There is told the tale of a young man who would one day be the hero of an entire bookstore. Head strong and full of hope, he toiled in the bowels of retail, suffering at the behest of a mighty overlord, packed with his clansmen on a yellow bus heading at breakneck speed toward finality. This young man fought for his survival, tying his fate to that of another, whose entrepreneurial plan for escape whet the young man’s burgeoning need to be free, to bring order to the chaotic world of books. Finding peace within his newly unshackled chains, this young man set forth on a path few would ever walk, eyes set upon the blazing trail of wonder before him. He came to know that path as a facet of self, an enigma of soul, and from the fire within was born a new identity. A masked avenger. A vigilante of Event Coordination. Those who knew him called him Wonderboy, and a legend was born.
Immediately his impact was felt. An empty stage hosted a cadre of poets, local authors and musicians. The People were pleased. Publicists took note. Wine was had. People got tipsy. A List was built. Mere months after donning the Mask of Almost-Justice-Like-Kind-of-Action, simple names evolved into Notable Artists. St. Vincent, Amy Sedaris, Ani DiFranco, Rob Sheffield, Dan Kennedy, Tracy Chevalier, James Rollins, R.A. Salvatore, Fonzworth Bentley, Katie Crouch, Frank Delaney, Stuart Woods, Final Fantasy, Christopher Moore, Virginia Willis, and Richard Blais, just to name a few. He gave birth to slam-dunk fan favorites, giving the eager public Open Mic Nights, Wizard Rock, the Black and Red Prom, Storytime for Grown-ups, and so much more.
What once was but a bookstore had become a haven of entertainment. Wonderboy done did good.
Pretty fancy stuff, huh?
I always thought so. I suppose, at this point, it’s all right to reveal the identity of the masked wunderkind known as Wonderboy. After all, he has some new Hipster Musician in Brooklyn identity thing going. Silent Rape Drummers, or something, for a while, getting tons of attention for his bizarre but entertaining re-soundtracking of Twin Peaks. Now he’s in a Place Both Wonderful and Strange, which perhaps brings him full circle, since Wordsmiths was always wonderful and strange. It was also a place. Kudos, fate. Well played.

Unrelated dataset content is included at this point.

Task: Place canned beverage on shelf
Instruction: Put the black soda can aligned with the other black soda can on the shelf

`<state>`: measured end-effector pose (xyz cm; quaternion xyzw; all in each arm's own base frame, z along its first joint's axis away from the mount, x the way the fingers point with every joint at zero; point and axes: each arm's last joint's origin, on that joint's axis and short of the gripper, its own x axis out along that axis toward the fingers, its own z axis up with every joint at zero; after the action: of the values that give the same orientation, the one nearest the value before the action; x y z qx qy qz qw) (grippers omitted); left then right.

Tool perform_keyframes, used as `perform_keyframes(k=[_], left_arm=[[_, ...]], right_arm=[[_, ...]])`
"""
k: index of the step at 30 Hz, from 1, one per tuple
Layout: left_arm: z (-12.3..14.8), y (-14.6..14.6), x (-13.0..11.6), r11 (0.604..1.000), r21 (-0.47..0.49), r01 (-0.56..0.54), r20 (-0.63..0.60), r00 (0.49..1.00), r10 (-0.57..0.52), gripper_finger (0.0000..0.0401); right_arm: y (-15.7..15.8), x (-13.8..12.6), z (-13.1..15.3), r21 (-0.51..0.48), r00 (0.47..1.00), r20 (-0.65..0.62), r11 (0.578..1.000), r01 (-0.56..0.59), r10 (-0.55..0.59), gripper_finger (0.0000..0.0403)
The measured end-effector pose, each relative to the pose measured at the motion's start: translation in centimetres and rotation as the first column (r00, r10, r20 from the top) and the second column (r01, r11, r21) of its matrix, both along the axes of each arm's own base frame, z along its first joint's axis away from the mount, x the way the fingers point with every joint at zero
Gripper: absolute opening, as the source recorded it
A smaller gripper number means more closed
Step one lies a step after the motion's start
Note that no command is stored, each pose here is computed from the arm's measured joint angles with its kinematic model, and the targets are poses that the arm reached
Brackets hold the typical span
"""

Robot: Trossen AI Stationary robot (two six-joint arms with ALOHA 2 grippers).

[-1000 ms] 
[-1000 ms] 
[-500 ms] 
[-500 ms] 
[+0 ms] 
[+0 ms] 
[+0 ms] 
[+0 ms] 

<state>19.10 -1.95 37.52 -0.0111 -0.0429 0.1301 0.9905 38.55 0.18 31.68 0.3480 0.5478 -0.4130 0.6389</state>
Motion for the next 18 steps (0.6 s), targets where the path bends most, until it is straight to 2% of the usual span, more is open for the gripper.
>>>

Russ Marshalek was Wordsmiths Books number one hire, a vital cog to everything Wordsmiths would become. I would have been nothing without his help, and Decatur would have suffered a loss it never knew it needed to recover from had he not taken the job as my Events Coordinator. He took a hell of a lot of grief from me (and a certain other individual with a flair for the dramatic whose one-on-one debate on the Wordsmiths stage was perhaps the defining moment of the store and a blog topic to come), but he trudged on, doing what he did, making the store more than I could have dreamed. I owe him a lifetime of thanks. He owes me a burrito. Or something. There has to be some balance here. After all, he wouldn’t have had the opportunity to be so important to me had I not hired him in the first place.
Sure, Wordsmiths didn’t make it. But it wasn’t the fault of Wonderboy. What he did few could have. It’s vital people remember that. I know I will. Danke, mein Freund.